> _Exercise instructions_: Restate verbatim the span of lines below between the line with "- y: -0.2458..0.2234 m" and the line with "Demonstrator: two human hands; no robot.", including those two lines, and only that span.
--- Task inputs ---
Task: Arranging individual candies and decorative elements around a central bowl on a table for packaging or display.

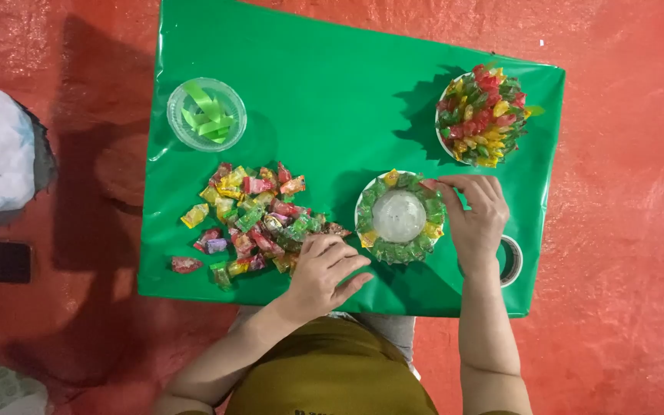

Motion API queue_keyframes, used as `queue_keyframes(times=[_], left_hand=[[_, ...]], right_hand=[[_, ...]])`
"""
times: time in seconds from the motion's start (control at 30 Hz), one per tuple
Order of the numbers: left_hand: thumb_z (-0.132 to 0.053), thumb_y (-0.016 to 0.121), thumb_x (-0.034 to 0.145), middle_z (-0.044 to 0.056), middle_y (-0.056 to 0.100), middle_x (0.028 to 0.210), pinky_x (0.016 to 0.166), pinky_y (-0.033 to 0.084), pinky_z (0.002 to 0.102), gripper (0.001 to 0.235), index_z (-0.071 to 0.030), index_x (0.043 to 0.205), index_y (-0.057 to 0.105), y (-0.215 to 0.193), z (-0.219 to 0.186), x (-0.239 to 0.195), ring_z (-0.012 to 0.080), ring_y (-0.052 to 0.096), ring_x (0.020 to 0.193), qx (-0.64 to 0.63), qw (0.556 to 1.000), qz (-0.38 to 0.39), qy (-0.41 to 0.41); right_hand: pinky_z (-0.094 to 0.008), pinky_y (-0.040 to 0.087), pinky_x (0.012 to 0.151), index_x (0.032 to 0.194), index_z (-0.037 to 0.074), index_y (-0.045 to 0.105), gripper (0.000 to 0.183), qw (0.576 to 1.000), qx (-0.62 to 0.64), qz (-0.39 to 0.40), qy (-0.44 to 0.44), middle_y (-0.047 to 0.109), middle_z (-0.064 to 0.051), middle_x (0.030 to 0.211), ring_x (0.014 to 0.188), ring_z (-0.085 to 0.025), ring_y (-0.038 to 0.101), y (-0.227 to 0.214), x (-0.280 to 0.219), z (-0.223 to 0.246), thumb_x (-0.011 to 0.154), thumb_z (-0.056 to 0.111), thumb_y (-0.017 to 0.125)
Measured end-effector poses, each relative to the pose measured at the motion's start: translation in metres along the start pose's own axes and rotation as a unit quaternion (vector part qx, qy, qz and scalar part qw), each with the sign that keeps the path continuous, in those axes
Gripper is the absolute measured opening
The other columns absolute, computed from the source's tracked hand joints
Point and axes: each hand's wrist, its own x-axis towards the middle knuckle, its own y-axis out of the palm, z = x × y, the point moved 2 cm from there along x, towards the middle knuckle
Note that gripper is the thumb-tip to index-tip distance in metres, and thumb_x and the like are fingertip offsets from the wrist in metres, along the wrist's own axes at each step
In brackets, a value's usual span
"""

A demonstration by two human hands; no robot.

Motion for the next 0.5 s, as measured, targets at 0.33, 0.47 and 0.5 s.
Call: queue_keyframes(times=[0.33, 0.47, 0.5], left_hand=[[-0.044, 0.061, 0.100, -0.005, 0.066, 0.093, 0.078, 0.045, 0.036, 0.026, -0.022, 0.101, 0.076, 0.015, 0.002, -0.021, 0.0190, 0.059, 0.094, 0.031, 0.998, -0.036, 0.047], [-0.042, 0.059, 0.102, -0.005, 0.065, 0.089, 0.079, 0.045, 0.034, 0.026, -0.022, 0.097, 0.075, 0.014, -0.005, -0.022, 0.0186, 0.059, 0.093, 0.007, 0.998, -0.041, 0.038], [-0.039, 0.059, 0.103, -0.004, 0.063, 0.088, 0.079, 0.045, 0.033, 0.025, -0.020, 0.096, 0.074, 0.012, -0.007, -0.021, 0.0191, 0.059, 0.094, -0.002, 0.998, -0.040, 0.043]], right_hand=[[-0.030, 0.050, 0.061, 0.092, 0.007, 0.079, 0.012, 1.000, -0.006, -0.006, 0.004, 0.077, -0.006, 0.088, 0.074, -0.024, 0.063, 0.001, -0.002, -0.009, 0.089, -0.002, 0.087], [-0.032, 0.053, 0.065, 0.094, 0.006, 0.079, 0.010, 1.000, 0.007, -0.002, 0.005, 0.076, -0.008, 0.088, 0.076, -0.027, 0.065, 0.006, -0.001, -0.009, 0.091, -0.001, 0.086], [-0.033, 0.055, 0.067, 0.094, 0.006, 0.080, 0.009, 1.000, 0.006, 0.003, 0.000, 0.076, -0.009, 0.088, 0.077, -0.028, 0.066, 0.008, -0.002, -0.010, 0.091, -0.001, 0.085]])
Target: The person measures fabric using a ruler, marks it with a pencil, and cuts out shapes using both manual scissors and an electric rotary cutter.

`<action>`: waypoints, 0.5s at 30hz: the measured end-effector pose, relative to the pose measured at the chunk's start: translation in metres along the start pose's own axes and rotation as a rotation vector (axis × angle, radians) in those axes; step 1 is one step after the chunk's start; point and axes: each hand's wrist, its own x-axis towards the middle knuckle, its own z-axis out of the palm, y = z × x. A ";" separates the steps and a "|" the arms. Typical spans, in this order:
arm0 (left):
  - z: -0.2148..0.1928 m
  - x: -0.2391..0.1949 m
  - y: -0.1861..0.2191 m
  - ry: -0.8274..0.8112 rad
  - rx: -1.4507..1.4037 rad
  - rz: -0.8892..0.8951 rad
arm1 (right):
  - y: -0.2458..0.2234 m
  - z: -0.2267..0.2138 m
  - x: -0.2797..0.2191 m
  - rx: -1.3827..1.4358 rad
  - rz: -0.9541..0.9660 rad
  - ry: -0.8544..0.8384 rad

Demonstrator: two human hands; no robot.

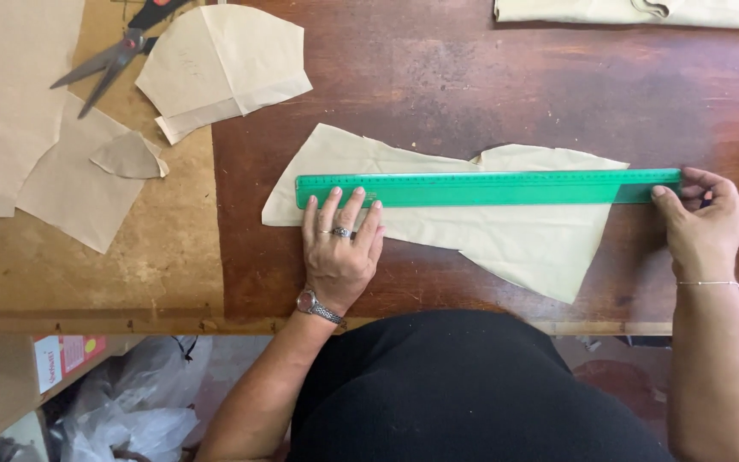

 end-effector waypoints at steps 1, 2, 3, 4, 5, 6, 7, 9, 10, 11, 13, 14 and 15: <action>0.000 0.000 0.000 0.004 -0.002 0.002 | 0.003 0.000 0.000 -0.026 -0.015 0.008; 0.000 -0.001 0.001 0.004 -0.001 0.002 | 0.006 0.000 0.001 -0.026 -0.015 0.008; 0.000 -0.001 0.001 0.005 -0.002 0.003 | 0.008 0.001 0.001 -0.039 -0.043 0.016; 0.000 -0.001 0.001 0.008 -0.002 0.005 | 0.010 0.001 0.002 -0.050 -0.072 0.025; 0.000 0.000 0.001 0.010 0.000 0.006 | 0.010 0.000 0.002 -0.049 -0.074 0.026; 0.000 0.000 0.001 0.010 -0.001 0.009 | 0.009 0.000 0.002 -0.075 -0.085 0.024; -0.001 0.000 0.000 0.010 -0.002 0.013 | 0.008 0.000 0.002 -0.101 -0.096 0.022; 0.001 -0.002 0.000 0.001 -0.010 0.009 | 0.009 0.001 0.003 -0.058 -0.073 0.010; 0.002 -0.004 -0.001 -0.010 -0.026 0.007 | 0.009 0.001 0.003 -0.019 -0.045 0.000; 0.003 -0.004 -0.001 -0.011 -0.022 0.004 | 0.010 0.000 0.002 -0.017 -0.046 -0.005; 0.003 -0.005 -0.001 0.001 -0.052 0.012 | 0.011 -0.001 0.002 -0.087 -0.067 0.008; 0.004 -0.005 0.000 0.003 -0.038 0.008 | 0.024 0.001 0.006 -0.078 -0.075 0.001; 0.004 -0.005 0.000 0.010 -0.045 0.019 | 0.036 0.004 0.009 0.017 -0.028 -0.028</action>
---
> _Solution for this problem_:
  - y: -0.2458..0.2234 m
  - z: -0.2267..0.2138 m
  - x: -0.2797..0.2191 m
  - rx: -1.3827..1.4358 rad
  - rz: -0.9541..0.9660 rad
  - ry: -0.8544..0.8384 rad

Demonstrator: two human hands; no robot.

The answer requires nothing further.